In de Heidense rechtspraak, de verkeerde rechtspraak komt echter ook omkoping voor. Verschillende profeten waren daar in de geschiedenis al tegen te hoop gelopen en in het boek Prediker komt de verzuchting voor dat wie naar de plaats van het recht kijkt onrecht ziet. Is dat in onze dagen anders? Niet meer. De rechten die je moet betalen om een proces te voeren zijn zo hoog geworden dat mensen met een wat lager inkomen een te groot deel van hun inkomen aan deze zogenaamde griffierechten moeten betalen om nog een proces te kunnen voeren. Rechters en advocaten zijn vergeefs te hoop gelopen tegen deze ongelijkheid. Rijke firma’s en mensen met een hoog inkomen kunnen het zich gemakkelijk permiteren de armen te dagen voor de rechtbank. Zij lopen dus voortdurend de kans het recht aan hun zijde te vinden omdat er een verschil is in inkomens en vermogenspositie. De Bijbel noemt dat onrecht, Paulus voegt daar aan toe dat een gemeente van Jezus van Nazareth daar niets mee te maken moet willen hebben.

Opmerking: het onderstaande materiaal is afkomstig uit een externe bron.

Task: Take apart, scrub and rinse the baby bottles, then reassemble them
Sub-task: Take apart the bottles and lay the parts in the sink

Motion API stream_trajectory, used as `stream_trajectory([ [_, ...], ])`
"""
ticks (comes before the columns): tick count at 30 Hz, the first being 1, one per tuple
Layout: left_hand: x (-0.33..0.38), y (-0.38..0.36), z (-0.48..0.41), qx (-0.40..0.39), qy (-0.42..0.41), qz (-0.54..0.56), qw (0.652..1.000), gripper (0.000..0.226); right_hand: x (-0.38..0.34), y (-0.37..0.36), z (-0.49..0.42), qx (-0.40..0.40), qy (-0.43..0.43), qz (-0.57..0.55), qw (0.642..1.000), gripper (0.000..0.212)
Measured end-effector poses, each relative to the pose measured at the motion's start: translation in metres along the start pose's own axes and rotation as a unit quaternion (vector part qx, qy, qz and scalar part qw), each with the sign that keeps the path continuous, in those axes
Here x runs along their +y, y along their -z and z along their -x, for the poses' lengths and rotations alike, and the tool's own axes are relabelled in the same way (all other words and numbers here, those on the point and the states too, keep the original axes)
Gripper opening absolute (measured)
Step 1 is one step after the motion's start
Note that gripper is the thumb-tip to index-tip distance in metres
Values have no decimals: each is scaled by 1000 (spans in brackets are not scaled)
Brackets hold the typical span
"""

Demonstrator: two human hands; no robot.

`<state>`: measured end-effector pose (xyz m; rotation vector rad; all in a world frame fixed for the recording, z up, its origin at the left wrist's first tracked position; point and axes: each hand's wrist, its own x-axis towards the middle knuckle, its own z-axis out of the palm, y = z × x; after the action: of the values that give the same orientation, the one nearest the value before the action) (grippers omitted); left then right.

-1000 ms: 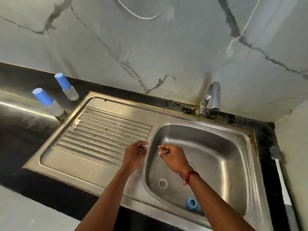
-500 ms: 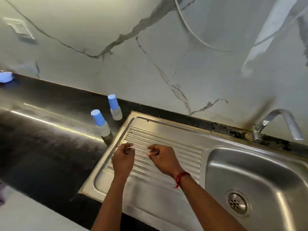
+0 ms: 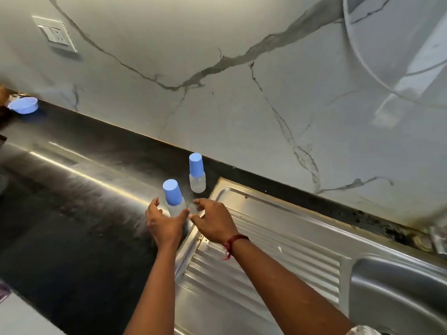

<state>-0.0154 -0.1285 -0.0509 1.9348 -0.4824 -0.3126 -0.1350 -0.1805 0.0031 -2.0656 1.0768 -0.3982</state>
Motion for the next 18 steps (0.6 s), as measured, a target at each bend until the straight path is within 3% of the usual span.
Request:
stream_trajectory([
  [3, -1, -11, -9, -18, 17, 2, 1000, 86, 3, -6, -3, 1, 0, -3, 1000, 50],
  [11, -11, -13, -7, -38, 3, 7, 999, 46, 13, 2, 7, 18, 20, -21, 999, 50],
  [18, 3, -2, 49, -94, -80, -4, 992, 55, 19, 33, 37, 76, -32, -116, 990, 46],
])
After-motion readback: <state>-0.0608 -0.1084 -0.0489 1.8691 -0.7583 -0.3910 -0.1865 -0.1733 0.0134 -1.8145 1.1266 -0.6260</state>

Moet je dan maar in eigen kring rechtbanken organiseren om tenminste een eerlijke en Christelijke rechtspraak te garanderen? Paulus gruwt er van in het gedeelte dat we vandaag lezen. Het zijn immers broeders en zusters die geschillen met elkaar willen uitvechten. En wat voor indruk moet een jonge gemeente wel maken op de buitenwereld als de leden er van elkaar tot op het bot willen bevechten via rechtsgedingen? Daar is toch niets te vinden van onderlinge liefde en solidariteit? Daar merk je toch niks van het elkaar liefhebben als jezelf? Als je weet hebt van goed en kwaad en er van overtuigd bent dat ook de ander weet heeft van goed en kwaad dan moet je toch in goed onderling overleg een oplossing voor je geschil weten te vinden? De hedendaagse praktijk van de mediation gaat daar eigenlijk ook van uit. Eigenlijk, zegt Paulus, zou je aan het onderling oplossen van conflicten kunnen laten zien wat voor rijkdom een Christelijke gemeente in haar midden heeft. Dat geldt natuurlijk ook vandaag de dag, al zou de diaconie misschien toch de absurd hoge griffiekosten wat vaker voor haar rekening kunnen nemen bij de armen. Maar onderlinge conflicten in de gemeente zou je ook onderling moeten kunnen oplossen.